Reforma apresurada
La reforma del subsidio de desempleo que el Gobierno ha presentado a los sindicatos incurre en una confusión ya habitual entre las intenciones genéricas -reformar para mejorar su eficacia y paliar el fraude- y su aplicación práctica y política. Convencido, no sin razón, de que el sistema actual desincentiva a muchos parados para que busquen activamente ocupación, el Ministerio de Trabajo ha elaborado una casuística -disparatada en algunos de sus pormenores- sobre las condiciones en las que un parado está obligado a aceptar una oferta de empleo, so pena de perder el subsidio total o parcialmente.
Así, está obligado a aceptar un trabajo hasta un radio de 50 kilómetros de su domicilio, que requiera hasta tres horas de desplazamiento y un gasto de hasta el 20% del salario, con contratos temporales o a tiempo parcial, con un salario inferior a la prestación y en cualquier profesión que se ajuste a las aptitudes del trabajador. El primer rechazo llevará aparejado el recorte de la prestación en tres meses y el tercero provocará la pérdida total del derecho. El proyecto incluye la desaparición paulatina del PER en Andalucía y Extremadura y la eliminación del salario de tramitación.
Son condiciones drásticas. ¿Lo es el problema? Puesto que en la legislación actual ya se establece que el subsidio de desempleo puede retirarse en caso de rechazo de ofertas, la reforma propone en realidad una ampliación de las condiciones en las que el trabajador está obligado a aceptar la oferta del Instituto Nacional de Empleo (Inem). El riesgo de una relación tan puntillosa, que concede un poder prácticamente discrecional al Inem, es que se convierta en un mero pretexto para reducir la estadística de parados sin que sirva de forma efectiva para estimular a los desempleados a que acepten un puesto de trabajo.
La adopción de medidas tan radicales sólo podría plantearse si se garantizara la neutralidad de quien decida si el puesto de trabajo que se ofrece al parado se ajusta a sus aptitudes. El borrador nada dice del reforzamiento de estas garantías, y si en algo falla este Ejecutivo es en el garantismo de sus decisiones. En estos momentos, la supresión del salario de tramitación no es una idea afortunada: si el Gobierno quiere flexibilizar las condiciones laborales debe pensar más en cómo agilizar la tramitación administrativa de los expedientes antes que en suprimir su coste salarial; porque lo que realmente constituye un grave obstáculo no es el salario que se paga en los despidos improcedentes durante su tramitación, sino la incertidumbre jurídica y los prolongados periodos de arbitraje y decisión.

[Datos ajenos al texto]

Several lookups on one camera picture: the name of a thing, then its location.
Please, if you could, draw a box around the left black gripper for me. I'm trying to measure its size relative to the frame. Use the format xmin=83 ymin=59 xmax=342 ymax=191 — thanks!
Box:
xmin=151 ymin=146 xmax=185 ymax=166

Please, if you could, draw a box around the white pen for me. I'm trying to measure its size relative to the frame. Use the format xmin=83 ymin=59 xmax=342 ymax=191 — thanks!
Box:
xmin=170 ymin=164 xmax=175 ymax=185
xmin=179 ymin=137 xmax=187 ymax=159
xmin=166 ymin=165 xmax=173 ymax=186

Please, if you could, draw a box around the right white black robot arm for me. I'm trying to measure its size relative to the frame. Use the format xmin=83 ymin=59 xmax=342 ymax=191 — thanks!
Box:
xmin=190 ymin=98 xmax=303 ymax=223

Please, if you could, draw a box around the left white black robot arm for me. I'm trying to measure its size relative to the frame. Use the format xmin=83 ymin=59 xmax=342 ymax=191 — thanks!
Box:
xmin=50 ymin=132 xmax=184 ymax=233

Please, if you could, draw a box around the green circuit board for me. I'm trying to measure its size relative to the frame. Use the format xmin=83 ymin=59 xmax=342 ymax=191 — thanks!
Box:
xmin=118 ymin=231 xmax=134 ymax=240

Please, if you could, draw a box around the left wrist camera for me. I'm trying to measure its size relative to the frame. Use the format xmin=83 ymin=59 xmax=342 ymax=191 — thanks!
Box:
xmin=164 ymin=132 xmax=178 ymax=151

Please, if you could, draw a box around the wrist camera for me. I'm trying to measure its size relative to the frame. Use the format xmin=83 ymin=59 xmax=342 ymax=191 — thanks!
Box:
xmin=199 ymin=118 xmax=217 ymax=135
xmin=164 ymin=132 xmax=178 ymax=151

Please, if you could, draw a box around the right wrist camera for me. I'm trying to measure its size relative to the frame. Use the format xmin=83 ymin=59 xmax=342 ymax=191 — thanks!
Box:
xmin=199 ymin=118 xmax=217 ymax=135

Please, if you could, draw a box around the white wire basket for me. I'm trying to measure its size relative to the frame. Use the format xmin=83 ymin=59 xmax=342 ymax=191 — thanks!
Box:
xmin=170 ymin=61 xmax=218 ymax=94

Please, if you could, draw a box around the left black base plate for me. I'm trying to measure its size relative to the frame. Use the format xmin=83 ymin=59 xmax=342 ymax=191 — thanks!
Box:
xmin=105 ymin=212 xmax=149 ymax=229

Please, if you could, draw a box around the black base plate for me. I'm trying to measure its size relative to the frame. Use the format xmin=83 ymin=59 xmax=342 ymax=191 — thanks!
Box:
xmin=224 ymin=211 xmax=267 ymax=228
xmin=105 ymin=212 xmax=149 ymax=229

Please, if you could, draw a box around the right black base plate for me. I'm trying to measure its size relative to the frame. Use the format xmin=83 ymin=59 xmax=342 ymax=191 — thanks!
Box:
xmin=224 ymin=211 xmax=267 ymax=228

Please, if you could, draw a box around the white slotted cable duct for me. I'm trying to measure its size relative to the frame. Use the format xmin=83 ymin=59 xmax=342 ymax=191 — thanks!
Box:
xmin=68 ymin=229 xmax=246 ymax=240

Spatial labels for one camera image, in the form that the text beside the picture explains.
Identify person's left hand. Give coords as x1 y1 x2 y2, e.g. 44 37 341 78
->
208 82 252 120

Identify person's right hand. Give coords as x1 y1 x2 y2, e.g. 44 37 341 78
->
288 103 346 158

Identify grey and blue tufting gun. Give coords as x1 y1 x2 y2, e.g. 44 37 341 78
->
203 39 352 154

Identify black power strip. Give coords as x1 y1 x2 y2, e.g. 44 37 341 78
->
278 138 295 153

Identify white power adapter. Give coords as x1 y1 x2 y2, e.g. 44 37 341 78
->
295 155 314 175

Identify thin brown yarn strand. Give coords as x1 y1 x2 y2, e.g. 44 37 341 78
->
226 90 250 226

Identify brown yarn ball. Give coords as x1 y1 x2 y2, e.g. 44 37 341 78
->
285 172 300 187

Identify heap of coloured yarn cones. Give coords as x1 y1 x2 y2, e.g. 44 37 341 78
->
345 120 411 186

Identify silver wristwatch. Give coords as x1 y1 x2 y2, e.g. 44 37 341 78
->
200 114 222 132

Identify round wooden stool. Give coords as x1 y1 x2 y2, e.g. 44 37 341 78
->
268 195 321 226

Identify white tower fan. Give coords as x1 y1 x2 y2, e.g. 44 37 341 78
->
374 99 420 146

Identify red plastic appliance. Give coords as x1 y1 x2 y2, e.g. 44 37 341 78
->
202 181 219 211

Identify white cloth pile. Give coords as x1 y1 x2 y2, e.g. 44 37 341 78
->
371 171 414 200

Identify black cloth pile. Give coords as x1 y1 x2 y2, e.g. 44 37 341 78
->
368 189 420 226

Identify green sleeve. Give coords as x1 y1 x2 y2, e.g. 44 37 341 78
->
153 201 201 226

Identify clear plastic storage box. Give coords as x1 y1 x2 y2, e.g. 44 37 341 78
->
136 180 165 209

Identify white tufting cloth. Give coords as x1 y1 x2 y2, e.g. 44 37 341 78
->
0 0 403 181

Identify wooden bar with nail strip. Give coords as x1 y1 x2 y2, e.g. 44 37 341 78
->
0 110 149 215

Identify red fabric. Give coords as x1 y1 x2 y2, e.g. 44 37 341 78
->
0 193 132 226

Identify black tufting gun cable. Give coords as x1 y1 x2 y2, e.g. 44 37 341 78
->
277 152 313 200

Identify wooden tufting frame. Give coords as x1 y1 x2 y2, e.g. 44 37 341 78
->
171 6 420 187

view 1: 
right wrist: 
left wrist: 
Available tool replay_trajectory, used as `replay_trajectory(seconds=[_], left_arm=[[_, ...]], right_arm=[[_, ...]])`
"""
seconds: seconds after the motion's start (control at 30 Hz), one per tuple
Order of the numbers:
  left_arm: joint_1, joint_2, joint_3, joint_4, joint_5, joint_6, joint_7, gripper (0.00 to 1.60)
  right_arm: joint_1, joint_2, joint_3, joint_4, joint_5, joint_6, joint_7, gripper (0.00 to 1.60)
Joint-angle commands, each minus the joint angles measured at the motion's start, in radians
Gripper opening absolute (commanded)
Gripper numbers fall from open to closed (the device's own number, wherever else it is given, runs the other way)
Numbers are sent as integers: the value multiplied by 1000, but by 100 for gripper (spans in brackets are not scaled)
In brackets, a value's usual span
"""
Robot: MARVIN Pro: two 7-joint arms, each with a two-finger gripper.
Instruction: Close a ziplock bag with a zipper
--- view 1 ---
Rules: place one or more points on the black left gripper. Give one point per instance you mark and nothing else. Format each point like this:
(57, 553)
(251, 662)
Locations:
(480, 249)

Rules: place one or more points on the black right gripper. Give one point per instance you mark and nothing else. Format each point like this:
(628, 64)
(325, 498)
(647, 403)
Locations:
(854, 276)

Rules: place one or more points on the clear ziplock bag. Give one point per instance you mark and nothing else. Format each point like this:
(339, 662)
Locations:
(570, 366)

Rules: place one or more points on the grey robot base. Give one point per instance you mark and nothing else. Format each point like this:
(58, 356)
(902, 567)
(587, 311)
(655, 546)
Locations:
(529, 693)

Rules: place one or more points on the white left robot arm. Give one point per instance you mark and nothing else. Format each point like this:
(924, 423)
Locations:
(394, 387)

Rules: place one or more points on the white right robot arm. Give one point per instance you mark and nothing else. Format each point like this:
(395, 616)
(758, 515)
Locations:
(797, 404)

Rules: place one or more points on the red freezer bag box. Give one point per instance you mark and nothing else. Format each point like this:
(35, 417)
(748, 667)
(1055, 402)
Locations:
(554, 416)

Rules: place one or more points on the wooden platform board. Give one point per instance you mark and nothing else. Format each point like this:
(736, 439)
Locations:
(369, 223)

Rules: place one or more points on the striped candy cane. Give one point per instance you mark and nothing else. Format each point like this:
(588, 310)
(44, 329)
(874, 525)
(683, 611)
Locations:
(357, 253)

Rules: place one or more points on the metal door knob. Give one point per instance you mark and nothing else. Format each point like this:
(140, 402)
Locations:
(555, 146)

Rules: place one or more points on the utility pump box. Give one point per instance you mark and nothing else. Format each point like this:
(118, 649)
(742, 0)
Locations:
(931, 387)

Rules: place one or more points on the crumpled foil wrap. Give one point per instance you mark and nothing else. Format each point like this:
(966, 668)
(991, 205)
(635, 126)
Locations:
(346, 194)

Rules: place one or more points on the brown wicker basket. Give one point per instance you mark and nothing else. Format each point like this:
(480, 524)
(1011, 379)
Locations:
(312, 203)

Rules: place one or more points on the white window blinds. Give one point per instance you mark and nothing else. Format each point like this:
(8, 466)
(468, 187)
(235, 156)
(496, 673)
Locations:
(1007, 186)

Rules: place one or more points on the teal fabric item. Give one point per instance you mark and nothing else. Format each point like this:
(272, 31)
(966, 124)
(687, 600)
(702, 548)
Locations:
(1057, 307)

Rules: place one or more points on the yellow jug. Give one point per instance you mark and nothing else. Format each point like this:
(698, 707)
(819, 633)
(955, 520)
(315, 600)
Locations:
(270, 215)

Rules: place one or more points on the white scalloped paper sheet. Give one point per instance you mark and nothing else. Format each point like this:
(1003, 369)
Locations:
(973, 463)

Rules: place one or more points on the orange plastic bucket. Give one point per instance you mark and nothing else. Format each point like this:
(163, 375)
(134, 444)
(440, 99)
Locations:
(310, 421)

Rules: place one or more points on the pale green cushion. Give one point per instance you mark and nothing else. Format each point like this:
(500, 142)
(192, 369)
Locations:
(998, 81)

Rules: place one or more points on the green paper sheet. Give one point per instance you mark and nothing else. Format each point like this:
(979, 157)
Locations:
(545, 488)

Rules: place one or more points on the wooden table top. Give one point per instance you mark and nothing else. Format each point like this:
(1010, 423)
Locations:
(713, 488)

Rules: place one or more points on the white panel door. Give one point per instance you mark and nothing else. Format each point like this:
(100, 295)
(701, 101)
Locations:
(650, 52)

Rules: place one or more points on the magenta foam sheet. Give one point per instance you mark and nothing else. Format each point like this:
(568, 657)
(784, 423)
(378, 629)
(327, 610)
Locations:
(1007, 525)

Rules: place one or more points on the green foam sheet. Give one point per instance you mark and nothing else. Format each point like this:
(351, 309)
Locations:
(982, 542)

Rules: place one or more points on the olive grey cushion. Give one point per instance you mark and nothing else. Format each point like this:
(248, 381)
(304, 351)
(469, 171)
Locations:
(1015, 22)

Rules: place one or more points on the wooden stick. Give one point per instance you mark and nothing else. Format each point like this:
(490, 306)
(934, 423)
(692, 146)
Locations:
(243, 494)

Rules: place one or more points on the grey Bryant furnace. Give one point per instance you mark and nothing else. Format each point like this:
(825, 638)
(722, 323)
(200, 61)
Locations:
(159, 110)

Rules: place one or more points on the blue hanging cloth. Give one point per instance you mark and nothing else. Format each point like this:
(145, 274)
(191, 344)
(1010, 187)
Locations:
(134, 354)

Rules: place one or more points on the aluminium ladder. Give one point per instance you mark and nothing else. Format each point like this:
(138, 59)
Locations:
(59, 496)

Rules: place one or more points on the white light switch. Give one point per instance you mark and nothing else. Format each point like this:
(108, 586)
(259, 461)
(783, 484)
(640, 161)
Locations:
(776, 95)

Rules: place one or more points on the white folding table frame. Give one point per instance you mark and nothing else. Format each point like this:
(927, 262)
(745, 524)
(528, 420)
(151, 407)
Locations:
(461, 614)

Una inconsecuencia más reside en la obsesión por transmitir la idea de que el Gobierno aplicará la reforma pase lo que pase y que sólo tendrá en cuenta las propuestas que encajen con su marco general. La prestación por desempleo es una pieza maestra del sistema de protección social y no puede ser reformada por imposición unilateral. Además, el Gobierno no está acuciado por urgencias presupuestarias -de hecho, el Inem tuvo un superávit de 3.000 millones de euros el año pasado- ni el mercado laboral sufre de estrangulamientos graves que justifiquen tanta premura.